■ ABOUT THIS EXERCISE: Establish how many lines in the material below include the word "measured", then give the count alone.

■ THE DATA:
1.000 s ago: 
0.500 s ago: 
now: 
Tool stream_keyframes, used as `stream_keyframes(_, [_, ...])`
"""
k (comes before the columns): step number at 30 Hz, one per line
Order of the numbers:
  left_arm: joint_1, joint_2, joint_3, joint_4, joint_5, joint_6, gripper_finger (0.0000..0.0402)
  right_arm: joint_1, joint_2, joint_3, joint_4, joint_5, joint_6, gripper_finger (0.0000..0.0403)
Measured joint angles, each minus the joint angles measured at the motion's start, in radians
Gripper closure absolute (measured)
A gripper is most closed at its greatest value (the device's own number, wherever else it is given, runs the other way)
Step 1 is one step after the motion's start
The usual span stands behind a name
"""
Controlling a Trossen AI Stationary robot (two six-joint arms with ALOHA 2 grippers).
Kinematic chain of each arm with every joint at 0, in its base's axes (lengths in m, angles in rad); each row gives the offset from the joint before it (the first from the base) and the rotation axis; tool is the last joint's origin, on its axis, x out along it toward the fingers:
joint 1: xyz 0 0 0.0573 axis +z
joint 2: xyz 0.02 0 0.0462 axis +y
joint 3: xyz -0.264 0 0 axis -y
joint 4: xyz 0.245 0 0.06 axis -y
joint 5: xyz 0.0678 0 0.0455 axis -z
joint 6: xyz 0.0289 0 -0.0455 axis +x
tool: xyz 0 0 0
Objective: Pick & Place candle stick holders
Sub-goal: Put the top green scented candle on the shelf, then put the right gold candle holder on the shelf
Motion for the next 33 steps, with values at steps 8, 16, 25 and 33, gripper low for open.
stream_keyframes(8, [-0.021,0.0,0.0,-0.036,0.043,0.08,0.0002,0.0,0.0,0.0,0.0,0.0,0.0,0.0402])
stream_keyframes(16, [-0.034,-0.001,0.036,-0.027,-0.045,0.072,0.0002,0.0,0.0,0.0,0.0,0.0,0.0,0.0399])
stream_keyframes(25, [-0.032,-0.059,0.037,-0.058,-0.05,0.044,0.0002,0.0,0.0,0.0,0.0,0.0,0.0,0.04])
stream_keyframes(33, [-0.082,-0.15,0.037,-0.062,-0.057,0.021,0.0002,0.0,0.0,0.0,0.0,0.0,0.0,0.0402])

■ SOLVED EXERCISE: 2